Family Homes Fund launches affordable housing project

Family Homes Fund launches affordable housing project

The Ministry of Finance has partnered with public and private sector organization to introduce the Family Homes Fund program to increase access to finance for housing in Nigeria.

Family Homes Fund

The Family Homes Fund (FHF or “the Fund”) program is private sector driven and a financing solution to Nigeria’s housing challenges, notably the 17 million deficit in housing provision for households across the country.

As a Public Private Partnership (PPP) initiative, it will create a blended pool of long term funds which will be used to provide long term, low interest mortgages to qualifying home buyers as well as long term, low interest rate loans to property developers. Affordable housing will be delivered in a ‘ready to occupy’ condition, with essential services such as water and power already connected. The first houses will go on sale in Nasarawa by April 2017 but so far nine states including the F.C.T. have also allocated land for housing provision through the FHF program. States are Ogun, Delta, Anambra, Kano, Kaduna, Gombe, Niger and Rivers.
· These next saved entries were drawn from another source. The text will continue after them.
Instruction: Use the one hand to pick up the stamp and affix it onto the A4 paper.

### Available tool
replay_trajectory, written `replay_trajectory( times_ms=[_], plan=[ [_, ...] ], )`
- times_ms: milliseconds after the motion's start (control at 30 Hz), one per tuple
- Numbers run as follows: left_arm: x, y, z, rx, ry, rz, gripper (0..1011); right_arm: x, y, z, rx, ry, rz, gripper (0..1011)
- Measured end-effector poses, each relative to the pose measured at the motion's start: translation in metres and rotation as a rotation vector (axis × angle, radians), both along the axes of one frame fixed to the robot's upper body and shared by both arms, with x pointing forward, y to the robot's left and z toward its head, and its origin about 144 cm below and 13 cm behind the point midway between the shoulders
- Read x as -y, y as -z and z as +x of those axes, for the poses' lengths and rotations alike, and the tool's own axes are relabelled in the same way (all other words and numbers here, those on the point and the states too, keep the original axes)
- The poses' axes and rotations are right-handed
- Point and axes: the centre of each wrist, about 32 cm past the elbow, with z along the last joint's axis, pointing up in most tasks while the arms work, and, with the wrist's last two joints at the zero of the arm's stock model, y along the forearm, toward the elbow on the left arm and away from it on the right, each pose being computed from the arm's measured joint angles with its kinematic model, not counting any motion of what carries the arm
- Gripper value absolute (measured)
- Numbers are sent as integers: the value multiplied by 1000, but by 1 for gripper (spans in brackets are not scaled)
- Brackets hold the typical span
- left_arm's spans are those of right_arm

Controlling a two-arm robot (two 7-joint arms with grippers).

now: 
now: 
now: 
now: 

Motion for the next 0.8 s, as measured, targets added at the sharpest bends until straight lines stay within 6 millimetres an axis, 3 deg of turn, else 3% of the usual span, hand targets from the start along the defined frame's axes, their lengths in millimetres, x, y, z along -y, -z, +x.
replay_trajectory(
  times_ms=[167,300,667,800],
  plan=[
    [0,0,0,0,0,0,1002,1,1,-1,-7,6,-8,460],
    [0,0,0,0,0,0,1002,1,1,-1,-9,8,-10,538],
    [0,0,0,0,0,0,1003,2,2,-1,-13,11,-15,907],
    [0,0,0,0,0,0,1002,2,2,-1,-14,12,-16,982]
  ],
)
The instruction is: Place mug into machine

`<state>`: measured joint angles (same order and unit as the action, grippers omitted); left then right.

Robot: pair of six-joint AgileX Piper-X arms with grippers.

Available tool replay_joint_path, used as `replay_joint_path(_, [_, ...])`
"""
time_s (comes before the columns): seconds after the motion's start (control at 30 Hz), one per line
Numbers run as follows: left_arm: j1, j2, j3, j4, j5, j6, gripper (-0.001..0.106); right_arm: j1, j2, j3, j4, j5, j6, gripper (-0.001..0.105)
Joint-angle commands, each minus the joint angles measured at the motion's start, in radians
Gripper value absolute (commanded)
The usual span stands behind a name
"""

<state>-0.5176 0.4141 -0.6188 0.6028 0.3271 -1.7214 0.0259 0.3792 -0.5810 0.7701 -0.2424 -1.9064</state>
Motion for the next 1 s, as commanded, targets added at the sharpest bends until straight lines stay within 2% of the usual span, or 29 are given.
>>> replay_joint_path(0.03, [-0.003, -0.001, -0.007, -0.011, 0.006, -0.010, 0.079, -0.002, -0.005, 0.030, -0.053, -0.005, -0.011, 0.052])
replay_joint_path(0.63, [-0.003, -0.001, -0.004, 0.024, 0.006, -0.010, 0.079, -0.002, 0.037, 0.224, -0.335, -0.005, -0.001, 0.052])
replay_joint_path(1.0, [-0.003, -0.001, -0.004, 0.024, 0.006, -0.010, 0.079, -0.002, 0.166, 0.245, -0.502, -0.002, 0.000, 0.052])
Affordable housing describes housing units with total housing costs that are considered "affordable" to a group of people within a specified income range. In this case the Family Homes Fund houses are targeted to low and middle income earners with house sale prices from 2.5 million to 18 million. A commonly accepted guideline for housing affordability is housing cost that does not exceed 30 - 35% of a household's gross income. This housing cost includes taxes and insurance for owners as well as any other related costs. Based on this, the FHF program is structured in a way that allows a household with monthly income of ₦80,000 pay a monthly mortgage of ₦24,000 over a 20 year period for a ₦2.5 million home. Interest rates for mortgages start at only 9.99% compared to the average of 23% offered by financial institutions in Nigeria.

Also, families can move in as soon as they approved, so they are making these payments while they are already living in their own home through the program. In this case, “affordable housing” must not be confused with “public housing”. Though the government is involved in and regulates the program, housing is actually provided at market rates by private developers and the Fund will receive a great deal of private investment. The developers will also have access to subsidies in the form of reduced interest rates, savings from central procurement of goods and services for the program and access to land allocated by the state government. They will also benefit from the knowledge, expertise and support of government agencies such as the Nigerian Mortgage Refinance Company and the Nigerian Sovereign Investment Authority (NSIA)

This program will also encourage the development of more primary mortgage institutions across the country and in addition, these institutions will become instrumental in building a stronger mortgage culture in the country. Access to mortgages is the most important factor in home ownership and this is something that has been neglected in Nigeria thus far, leading to home ownership rates that are lower than even neighbouring developing countries in Africa. This goal of the scheme will be achieved through workshops/exhibitions to sensitize these institutions as well as the general public on the best way to provide and gain access to mortgage finance for housing.